- Exercise goal: Your copy should hold every record verbatim and none of the pictures.

■ ■ ■ ■ ■ ■ ■

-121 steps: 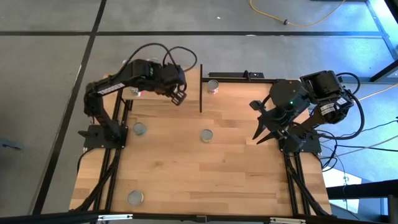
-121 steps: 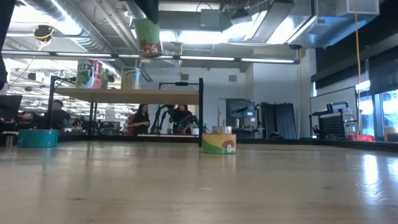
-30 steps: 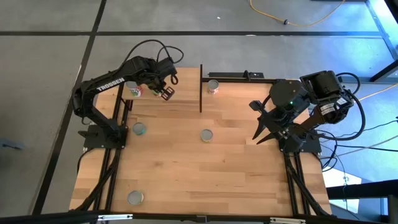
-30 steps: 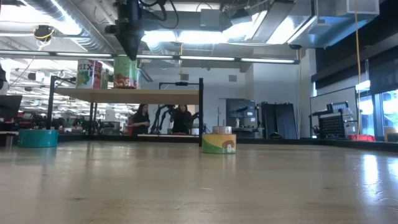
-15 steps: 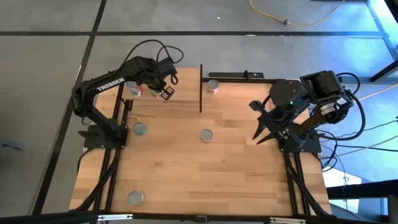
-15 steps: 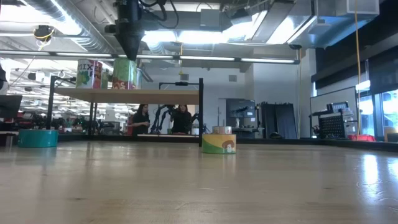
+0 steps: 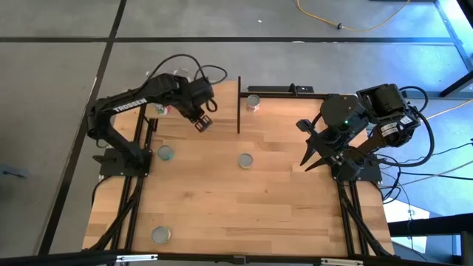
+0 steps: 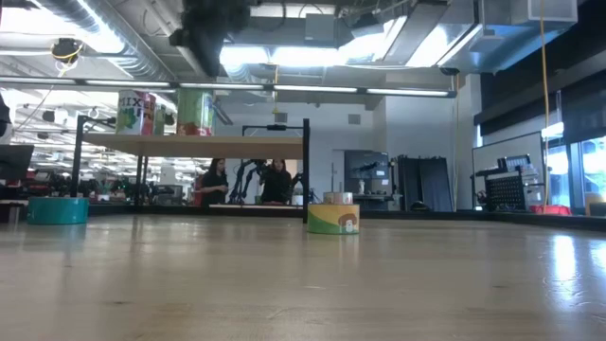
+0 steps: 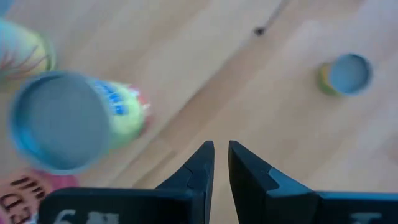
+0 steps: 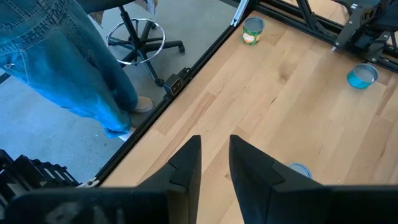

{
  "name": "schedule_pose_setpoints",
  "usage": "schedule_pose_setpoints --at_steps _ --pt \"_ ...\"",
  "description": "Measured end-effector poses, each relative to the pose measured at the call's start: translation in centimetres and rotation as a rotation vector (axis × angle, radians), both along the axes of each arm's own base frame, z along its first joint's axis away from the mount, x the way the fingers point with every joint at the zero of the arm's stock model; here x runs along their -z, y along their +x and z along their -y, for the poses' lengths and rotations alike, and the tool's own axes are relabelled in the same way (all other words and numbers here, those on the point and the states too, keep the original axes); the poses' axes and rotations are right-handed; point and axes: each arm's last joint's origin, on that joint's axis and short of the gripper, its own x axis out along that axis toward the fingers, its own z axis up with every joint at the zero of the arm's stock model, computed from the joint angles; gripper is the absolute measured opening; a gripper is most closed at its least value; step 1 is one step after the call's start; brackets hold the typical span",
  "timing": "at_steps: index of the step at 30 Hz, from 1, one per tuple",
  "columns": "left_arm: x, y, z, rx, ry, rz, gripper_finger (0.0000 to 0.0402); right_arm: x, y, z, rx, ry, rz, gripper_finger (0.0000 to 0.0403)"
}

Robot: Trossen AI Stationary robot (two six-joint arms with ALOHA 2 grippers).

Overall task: Pick and place cans onto a shelf
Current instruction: Put the canned peaches on the shelf

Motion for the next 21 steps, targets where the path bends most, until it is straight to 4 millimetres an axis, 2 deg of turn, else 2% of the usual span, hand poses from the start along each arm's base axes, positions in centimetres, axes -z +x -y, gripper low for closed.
schedule_pose_setpoints --at_steps 4,8,15,18,21 --pt "-0.8 0.8 2.8 0.105 0.007 0.029 0.004 0.1 0.0 0.0 0.0 -0.001 -0.002 0.0084" --pt "-0.9 1.4 6.1 0.228 0.007 0.034 0.004 1.2 0.3 -0.1 -0.029 -0.035 -0.037 0.0084" --pt "-0.9 1.5 11.4 0.347 0.005 0.042 0.004 5.5 0.7 -0.2 -0.052 -0.073 -0.212 0.0084" --pt "-1.0 1.0 13.4 0.37 0.005 0.048 0.004 7.5 0.4 -0.3 -0.073 -0.033 -0.295 0.0084" --pt "-1.1 0.6 15.2 0.397 0.027 0.06 0.004 9.4 0.3 -0.4 -0.111 0.023 -0.283 0.0084"
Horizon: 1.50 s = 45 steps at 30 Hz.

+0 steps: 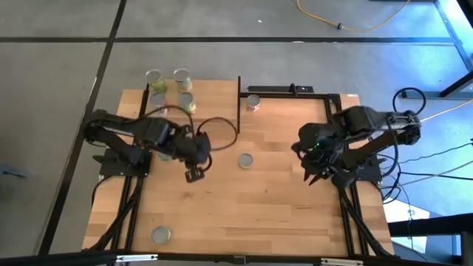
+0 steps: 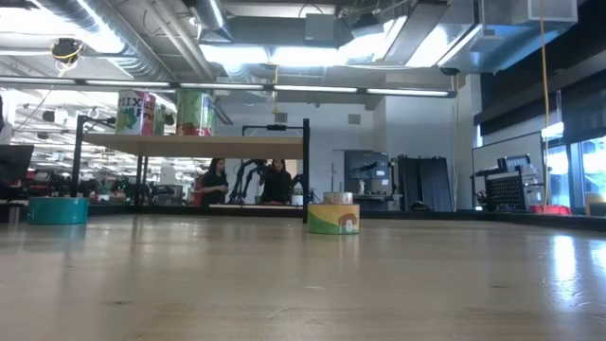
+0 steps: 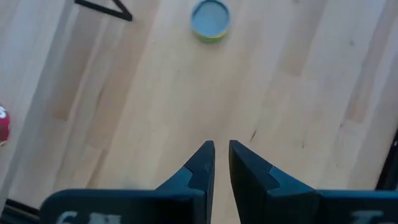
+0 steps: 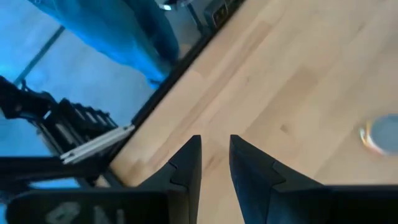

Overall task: Pick and place cans onto a shelf
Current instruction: Put the canned peaches on the shelf

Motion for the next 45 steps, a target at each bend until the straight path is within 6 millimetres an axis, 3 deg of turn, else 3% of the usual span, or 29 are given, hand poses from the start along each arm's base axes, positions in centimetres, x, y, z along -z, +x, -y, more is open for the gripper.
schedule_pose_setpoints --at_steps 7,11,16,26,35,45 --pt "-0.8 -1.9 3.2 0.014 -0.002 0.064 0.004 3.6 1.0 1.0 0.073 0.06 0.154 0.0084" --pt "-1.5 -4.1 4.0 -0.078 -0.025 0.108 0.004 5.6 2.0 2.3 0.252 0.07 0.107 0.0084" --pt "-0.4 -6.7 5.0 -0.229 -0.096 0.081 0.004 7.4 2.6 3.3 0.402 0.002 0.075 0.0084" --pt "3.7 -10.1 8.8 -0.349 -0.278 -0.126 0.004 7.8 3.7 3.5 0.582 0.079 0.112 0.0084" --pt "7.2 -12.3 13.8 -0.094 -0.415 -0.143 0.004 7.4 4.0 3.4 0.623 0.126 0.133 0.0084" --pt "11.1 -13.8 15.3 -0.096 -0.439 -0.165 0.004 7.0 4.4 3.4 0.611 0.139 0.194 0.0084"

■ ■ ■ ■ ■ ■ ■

- Task result:
-121 steps: 
-121 steps: 
-30 steps: 
-30 steps: 
-15 steps: 
-15 steps: 
+0 steps: 
+0 steps: 
+0 steps: 
+0 steps: 

{
  "name": "schedule_pose_setpoints",
  "usage": "schedule_pose_setpoints --at_steps _ --pt \"_ ...\"",
  "description": "Measured end-effector poses, each relative to the pose measured at the call's start: translation in centimetres and rotation as a rotation vector (axis × angle, radians), both along the axes of each arm's own base frame, z along its first joint's axis away from the mount, x the way the fingers point with every joint at the zero of the arm's stock model; here x runs along their -z, y along their +x and z along their -y, for the poses' lengths and rotations alike, and the tool's own axes are relabelled in the same way (all other words and numbers here, those on the point and the states too, keep the original axes); the poses' axes and rotations are right-handed; point and axes: each arm's last joint's origin, on that joint's axis and short of the gripper, its own x axis out along that axis toward the fingers, its own z axis up with every joint at the zero of the arm's stock model, computed from the joint angles; gripper is the absolute measured opening; a gripper is most closed at its least value; step 1 is one step after the call's start; brackets hold the typical span",
  "timing": "at_steps: index of the step at 30 Hz, from 1, one per tuple",
  "columns": "left_arm: x, y, z, rx, ry, rz, gripper_finger (0.0000 to 0.0402); right_arm: x, y, z, rx, ry, rz, gripper_finger (0.0000 to 0.0403)"
}

Robot: Trossen AI Stationary robot (two six-joint arms with ALOHA 2 grippers).

Overall task: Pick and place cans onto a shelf
Current instruction: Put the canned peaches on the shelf

Motion for the next 21 steps, targets where the path bends most, until it is straight to 4 millimetres an axis, 2 deg of turn, else 2% of the usual span, hand poses from the start along each arm's base axes, positions in centimetres, axes -z +x -y, gripper low for closed.
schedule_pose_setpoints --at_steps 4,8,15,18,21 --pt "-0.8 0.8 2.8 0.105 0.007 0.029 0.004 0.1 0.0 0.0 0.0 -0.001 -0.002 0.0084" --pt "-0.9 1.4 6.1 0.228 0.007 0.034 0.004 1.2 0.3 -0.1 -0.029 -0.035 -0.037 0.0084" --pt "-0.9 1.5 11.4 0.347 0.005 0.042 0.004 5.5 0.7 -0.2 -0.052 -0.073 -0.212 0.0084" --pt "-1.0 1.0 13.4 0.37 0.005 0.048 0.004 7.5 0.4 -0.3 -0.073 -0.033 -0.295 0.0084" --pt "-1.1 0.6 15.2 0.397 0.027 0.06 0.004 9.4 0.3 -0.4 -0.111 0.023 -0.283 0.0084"
Horizon: 1.50 s = 45 steps at 30 Hz.

+0 steps: 
+0 steps: 
+0 steps: 
+0 steps: 

Overall task: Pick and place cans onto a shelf
Current instruction: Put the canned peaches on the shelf

Motion for the next 45 steps, a target at each bend until the straight path is within 6 millimetres an axis, 3 deg of turn, else 3% of the usual span, or 29 are given, hand poses from the start along each arm's base axes, positions in centimetres, x, y, z along -z, +x, -y, more is open for the gripper.
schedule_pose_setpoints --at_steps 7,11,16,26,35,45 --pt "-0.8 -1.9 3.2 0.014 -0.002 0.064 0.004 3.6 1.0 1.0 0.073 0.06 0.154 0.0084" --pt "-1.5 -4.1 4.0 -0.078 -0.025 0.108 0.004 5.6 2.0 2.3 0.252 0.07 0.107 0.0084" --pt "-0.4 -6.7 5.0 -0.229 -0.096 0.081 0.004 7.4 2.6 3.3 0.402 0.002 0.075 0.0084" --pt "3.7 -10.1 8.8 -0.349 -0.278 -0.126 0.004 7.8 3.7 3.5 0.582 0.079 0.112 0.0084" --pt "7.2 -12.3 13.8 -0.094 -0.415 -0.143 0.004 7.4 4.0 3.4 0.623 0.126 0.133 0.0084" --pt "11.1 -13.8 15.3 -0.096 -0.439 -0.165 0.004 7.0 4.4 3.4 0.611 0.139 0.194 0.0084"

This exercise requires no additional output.